What is required >> For the records below, report how many lines include the word "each". Only the number should appear.

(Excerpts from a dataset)
++++++++
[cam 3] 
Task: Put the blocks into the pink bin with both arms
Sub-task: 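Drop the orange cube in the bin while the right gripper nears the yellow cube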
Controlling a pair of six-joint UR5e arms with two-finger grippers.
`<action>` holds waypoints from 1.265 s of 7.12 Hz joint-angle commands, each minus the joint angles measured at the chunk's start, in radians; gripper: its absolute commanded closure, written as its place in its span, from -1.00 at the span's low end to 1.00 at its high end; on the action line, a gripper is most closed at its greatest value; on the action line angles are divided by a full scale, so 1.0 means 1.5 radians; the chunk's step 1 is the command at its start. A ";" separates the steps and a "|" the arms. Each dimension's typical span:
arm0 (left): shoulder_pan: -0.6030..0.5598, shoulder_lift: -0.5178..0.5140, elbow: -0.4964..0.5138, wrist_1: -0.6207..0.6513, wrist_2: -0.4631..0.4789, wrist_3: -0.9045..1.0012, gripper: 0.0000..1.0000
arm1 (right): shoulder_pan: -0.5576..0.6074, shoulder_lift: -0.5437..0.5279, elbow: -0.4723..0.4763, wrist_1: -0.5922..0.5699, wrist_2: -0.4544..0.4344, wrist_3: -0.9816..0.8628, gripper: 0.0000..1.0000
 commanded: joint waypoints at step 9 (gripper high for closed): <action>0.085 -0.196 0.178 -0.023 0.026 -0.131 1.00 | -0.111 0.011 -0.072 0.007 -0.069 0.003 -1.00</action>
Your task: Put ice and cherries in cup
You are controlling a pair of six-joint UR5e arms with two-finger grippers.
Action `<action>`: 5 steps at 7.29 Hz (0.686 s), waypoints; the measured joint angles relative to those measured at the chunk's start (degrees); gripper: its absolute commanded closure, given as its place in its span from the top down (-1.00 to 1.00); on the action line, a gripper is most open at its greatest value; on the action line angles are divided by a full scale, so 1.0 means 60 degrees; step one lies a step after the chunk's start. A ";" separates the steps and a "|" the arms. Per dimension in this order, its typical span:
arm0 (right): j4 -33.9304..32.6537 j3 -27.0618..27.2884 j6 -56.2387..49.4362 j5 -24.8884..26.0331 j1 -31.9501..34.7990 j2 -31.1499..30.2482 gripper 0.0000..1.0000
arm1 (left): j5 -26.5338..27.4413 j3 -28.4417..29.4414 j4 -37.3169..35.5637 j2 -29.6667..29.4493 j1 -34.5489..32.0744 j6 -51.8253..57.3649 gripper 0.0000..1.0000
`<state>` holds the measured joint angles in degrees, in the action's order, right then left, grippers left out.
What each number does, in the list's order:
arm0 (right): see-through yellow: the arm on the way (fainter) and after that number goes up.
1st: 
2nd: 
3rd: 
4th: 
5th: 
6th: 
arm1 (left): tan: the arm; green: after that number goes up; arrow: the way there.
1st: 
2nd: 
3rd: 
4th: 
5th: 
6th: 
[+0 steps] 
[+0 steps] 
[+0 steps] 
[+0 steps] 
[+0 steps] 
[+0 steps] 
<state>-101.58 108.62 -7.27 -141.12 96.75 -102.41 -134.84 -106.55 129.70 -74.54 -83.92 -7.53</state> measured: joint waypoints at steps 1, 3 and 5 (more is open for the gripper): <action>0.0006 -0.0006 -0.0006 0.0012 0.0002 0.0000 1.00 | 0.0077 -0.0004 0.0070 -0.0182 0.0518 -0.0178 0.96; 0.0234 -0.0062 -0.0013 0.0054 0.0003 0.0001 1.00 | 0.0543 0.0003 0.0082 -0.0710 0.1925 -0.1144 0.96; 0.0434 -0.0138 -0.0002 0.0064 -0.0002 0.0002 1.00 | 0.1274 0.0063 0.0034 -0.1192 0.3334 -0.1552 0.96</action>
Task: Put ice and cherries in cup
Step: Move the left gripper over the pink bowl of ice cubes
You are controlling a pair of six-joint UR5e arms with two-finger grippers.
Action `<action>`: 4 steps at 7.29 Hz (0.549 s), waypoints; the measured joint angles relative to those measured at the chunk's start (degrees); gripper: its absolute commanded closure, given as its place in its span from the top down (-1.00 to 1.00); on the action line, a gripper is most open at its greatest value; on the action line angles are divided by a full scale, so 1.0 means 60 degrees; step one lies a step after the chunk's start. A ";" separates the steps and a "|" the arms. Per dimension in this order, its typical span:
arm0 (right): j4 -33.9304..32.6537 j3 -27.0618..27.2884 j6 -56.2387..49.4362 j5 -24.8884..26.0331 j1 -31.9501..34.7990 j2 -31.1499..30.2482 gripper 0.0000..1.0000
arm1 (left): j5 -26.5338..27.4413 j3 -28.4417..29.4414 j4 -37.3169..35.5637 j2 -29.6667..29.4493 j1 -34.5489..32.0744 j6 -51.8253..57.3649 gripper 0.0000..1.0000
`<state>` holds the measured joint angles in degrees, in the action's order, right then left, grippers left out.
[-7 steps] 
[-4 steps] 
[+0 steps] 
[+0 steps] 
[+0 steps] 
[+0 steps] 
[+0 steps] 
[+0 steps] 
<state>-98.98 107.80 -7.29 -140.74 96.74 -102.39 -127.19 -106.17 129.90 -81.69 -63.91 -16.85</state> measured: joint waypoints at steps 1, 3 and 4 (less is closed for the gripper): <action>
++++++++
Answer space >> 2